Real estate is one of the most common investment methods used today. It’s also a type of investment that’s available to both wealthy people and median earners alike, because of the existence of the mortgage loan. The process of purchasing a home is relatively straight-forward: Get the money, find the house and sign all of the papers. Whether this is the best investment option for you is a bit more complex and will depend on where you fall in that process.
Let’s look at financing the purchase with a funnel approach, starting with the most common and narrowing down to specialty programs.
- Conventional loans are available through banks and mortgage lenders, requiring 20 percent down payment to get the remaining 80 percent as a loan. In other words, you would need $20,000 down payment, plus closing costs, for a purchase of a $100,000 property. These loans are available to anyone with a lender acceptable credit score, approved income, and 20 percent in the bank.
- The next tier down is the government backed loans like FHA and Fannie Mae. When advertisements claim “first-time homebuyers programs,” it is generally an FHA loan package they’re offering you. Government-backed programs have more lenient credit restrictions, only require between 3 and 5 percent down, and allow some of the closing costs to be rolled into the loan.
- Under each of these categories are specialized loan packages that target special populations. These loan programs may be federally driven, like the Veterans Administration loans for military service, or they may be county-run, which includes down payment grants for people with low incomes or teachers and officers choosing to purchase in a revitalization area.
Understanding the Market
Knowing whether this is the best time to purchase is dependent on your overall investment and housing goals, which is one of the reasons to start with financing. The lending process naturally helps identify objectives and narrows the field when analyzing the housing market. Even if you are planning on using the house as your main residence, it has two income components that make it an investment.
- The first is the asset developed from paying down the mortgage. For every payment that you make, some goes to the principle. At the end of the loan, you have a property that you can liquidate via sales if you wish.
- The other investment component is the increase in the market rate. This is where the purchase market becomes important. The national database on Realtor.com will give you a list of all of the properties on the Multiple Listing Service (MLS) that real estate professionals use.
If you are looking for a deal, Equator.com is a database of bank-owned properties. A word of caution: These homes are sold as-is, so they may have issues. You may want to have home warranty policy to protect against unexpected costs.
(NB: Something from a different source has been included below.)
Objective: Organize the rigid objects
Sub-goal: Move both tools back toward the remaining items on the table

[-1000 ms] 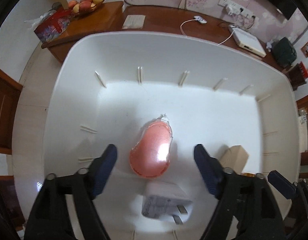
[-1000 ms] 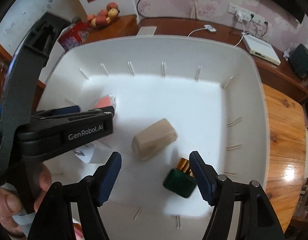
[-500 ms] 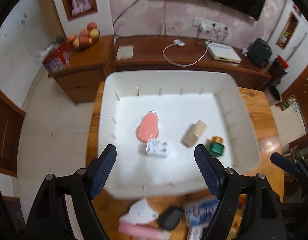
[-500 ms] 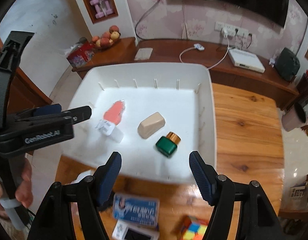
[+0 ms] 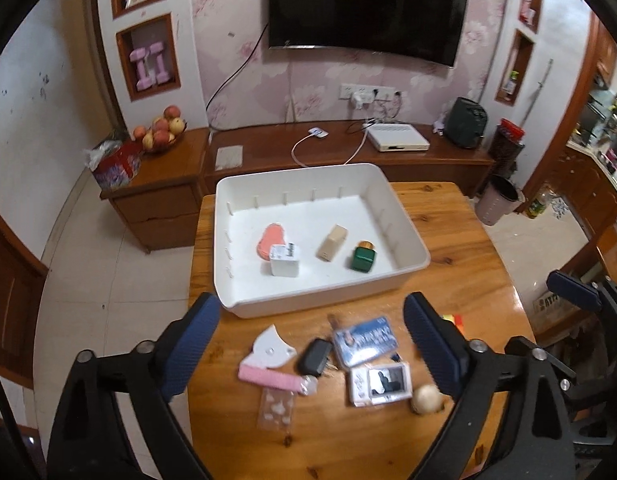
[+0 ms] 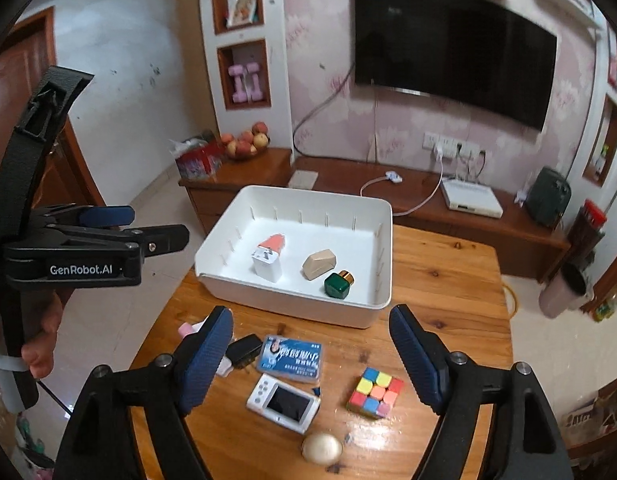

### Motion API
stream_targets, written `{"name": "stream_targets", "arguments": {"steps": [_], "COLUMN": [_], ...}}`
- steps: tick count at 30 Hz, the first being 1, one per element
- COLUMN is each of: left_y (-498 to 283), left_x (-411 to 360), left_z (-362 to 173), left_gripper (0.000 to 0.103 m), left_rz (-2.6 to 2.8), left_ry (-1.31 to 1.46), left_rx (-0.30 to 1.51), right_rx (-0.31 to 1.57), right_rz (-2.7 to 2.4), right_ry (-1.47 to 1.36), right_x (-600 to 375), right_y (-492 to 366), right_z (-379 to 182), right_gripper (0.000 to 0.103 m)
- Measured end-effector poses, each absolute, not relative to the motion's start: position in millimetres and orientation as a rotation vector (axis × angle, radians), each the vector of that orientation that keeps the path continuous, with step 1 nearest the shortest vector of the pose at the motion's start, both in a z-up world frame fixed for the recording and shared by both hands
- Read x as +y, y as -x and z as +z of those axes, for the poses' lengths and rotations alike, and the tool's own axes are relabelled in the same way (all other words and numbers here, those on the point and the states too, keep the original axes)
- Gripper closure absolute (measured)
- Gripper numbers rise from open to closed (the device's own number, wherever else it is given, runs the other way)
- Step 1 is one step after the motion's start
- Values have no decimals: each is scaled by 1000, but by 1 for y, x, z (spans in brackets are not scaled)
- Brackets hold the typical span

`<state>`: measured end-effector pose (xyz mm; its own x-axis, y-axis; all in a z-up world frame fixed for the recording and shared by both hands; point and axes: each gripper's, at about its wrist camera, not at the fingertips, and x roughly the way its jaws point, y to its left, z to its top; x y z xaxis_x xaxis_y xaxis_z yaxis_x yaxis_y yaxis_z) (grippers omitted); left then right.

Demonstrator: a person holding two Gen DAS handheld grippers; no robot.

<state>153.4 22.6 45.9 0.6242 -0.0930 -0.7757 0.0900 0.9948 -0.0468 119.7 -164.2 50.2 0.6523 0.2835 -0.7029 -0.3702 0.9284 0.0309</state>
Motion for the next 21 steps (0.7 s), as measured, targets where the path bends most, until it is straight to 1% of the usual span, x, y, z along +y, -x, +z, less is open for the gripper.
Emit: {"name": "stream_targets", "arguments": {"steps": [4,9,15,21], "left_y": [-125,-103,-95,-87], "left_x": [4,-20,-31,-31], "left_z": [42,28,-3,-46], "left_gripper": [4,3,4,3], "left_rz": [-156,-210,-262,-336], "left_ry": [-39,-131,-143,-165], "left_rx": [870,848,863,894], "right_rx": [746,733,757,810], "right_rz": [380,359,316,306], "right_ry": [131,152,140,140], "right_x": [-173,-186,-208,-217], "right_y": [-88,-63,-53,-47], "right_z": [44,18,-32,-89], "right_gripper": [22,22,22,22]}}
The final transaction in buying a home will be handled by an attorney or title company. During this time, they will calculate all of the costs for you and place them on a standardized form called the HUD 1. This statement will show all of the costs, including the loan fees, recording fees and the title company’s fees. Be careful, as closing costs can be high and kill a deal for a buyer on a budget. Bank of America has a good closing cost estimator to help you make informed decisions.